◆ EXERCISE DETAILS: Pull every line containing the word "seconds" out of the material below.

<<<<

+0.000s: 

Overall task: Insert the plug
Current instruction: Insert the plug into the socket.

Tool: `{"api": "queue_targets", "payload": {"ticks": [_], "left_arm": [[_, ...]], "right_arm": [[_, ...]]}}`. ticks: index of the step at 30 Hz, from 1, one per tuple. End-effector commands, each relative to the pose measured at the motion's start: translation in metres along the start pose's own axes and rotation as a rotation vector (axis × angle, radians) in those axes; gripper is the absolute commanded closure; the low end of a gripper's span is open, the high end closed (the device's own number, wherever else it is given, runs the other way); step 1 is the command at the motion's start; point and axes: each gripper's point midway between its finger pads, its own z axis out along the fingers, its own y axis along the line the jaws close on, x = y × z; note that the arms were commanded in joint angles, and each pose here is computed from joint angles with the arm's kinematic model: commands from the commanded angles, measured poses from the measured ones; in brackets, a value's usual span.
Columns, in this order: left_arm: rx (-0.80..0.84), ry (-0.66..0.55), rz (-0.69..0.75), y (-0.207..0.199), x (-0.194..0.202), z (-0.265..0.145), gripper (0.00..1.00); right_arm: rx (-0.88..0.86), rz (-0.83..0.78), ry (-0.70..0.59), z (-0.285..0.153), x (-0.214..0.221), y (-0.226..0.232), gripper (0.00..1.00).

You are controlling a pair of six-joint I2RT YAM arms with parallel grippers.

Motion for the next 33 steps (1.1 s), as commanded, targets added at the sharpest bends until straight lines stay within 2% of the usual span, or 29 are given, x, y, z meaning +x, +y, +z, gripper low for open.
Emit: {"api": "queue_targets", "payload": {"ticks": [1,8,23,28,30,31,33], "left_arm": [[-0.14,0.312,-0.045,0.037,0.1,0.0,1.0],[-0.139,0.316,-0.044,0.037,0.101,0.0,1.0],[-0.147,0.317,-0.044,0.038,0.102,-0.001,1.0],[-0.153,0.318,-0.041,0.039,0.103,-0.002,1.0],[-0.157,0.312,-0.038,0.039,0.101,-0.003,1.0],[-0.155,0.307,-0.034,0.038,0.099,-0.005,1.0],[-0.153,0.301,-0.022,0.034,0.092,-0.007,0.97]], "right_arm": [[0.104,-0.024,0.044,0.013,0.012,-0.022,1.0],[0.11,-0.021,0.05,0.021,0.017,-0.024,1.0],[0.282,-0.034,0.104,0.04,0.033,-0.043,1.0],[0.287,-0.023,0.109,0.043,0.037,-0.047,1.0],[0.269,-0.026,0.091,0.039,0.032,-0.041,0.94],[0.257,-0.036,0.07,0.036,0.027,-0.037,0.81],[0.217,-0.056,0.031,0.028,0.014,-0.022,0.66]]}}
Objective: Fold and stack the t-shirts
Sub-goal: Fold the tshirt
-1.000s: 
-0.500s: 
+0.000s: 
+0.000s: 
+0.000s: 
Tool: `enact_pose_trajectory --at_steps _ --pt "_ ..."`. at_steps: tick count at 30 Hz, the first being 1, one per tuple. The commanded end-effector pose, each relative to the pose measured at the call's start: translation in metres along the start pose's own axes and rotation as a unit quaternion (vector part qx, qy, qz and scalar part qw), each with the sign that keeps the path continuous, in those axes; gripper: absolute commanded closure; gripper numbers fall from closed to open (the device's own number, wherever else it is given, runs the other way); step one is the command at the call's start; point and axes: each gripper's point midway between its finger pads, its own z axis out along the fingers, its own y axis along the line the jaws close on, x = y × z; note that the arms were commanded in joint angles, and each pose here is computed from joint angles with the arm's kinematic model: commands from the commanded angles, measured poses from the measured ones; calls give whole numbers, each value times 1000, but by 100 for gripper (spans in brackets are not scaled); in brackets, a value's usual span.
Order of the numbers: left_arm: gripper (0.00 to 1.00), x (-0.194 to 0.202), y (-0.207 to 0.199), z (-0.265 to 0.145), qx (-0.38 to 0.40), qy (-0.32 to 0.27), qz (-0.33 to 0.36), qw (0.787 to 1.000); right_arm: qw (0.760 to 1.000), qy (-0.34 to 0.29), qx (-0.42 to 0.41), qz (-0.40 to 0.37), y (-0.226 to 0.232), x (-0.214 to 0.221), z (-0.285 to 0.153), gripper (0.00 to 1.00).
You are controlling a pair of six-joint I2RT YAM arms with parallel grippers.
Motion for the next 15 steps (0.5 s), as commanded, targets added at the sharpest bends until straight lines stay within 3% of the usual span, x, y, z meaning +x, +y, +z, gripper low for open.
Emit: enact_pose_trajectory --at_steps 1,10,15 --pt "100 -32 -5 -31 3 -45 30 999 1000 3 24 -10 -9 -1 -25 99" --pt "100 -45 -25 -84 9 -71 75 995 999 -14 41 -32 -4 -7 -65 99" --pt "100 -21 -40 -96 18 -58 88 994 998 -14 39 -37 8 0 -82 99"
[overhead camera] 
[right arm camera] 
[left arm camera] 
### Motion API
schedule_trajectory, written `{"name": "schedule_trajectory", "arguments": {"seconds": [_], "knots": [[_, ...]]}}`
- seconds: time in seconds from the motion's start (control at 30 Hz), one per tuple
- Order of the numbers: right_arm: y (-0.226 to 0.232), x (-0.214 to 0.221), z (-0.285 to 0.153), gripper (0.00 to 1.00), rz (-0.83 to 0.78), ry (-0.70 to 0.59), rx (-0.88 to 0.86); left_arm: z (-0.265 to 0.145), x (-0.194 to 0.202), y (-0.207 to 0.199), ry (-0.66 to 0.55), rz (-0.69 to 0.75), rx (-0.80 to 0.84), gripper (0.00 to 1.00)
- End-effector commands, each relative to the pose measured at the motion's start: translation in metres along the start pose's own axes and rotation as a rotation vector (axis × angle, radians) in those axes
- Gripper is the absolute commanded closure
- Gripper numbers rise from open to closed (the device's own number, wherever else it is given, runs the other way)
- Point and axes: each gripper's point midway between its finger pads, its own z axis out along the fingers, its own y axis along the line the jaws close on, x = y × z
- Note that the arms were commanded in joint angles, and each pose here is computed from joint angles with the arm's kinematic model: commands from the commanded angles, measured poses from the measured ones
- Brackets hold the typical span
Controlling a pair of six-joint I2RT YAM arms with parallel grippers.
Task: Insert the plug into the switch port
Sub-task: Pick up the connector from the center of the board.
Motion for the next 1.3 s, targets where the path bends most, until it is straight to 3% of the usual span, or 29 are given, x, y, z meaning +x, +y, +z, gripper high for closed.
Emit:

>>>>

◆ EXERCISE OUTPUT:
schedule_trajectory, written `{"name": "schedule_trajectory", "arguments": {"seconds": [_], "knots": [[_, ...]]}}`
- seconds: time in seconds from the motion's start (control at 30 Hz), one per tuple

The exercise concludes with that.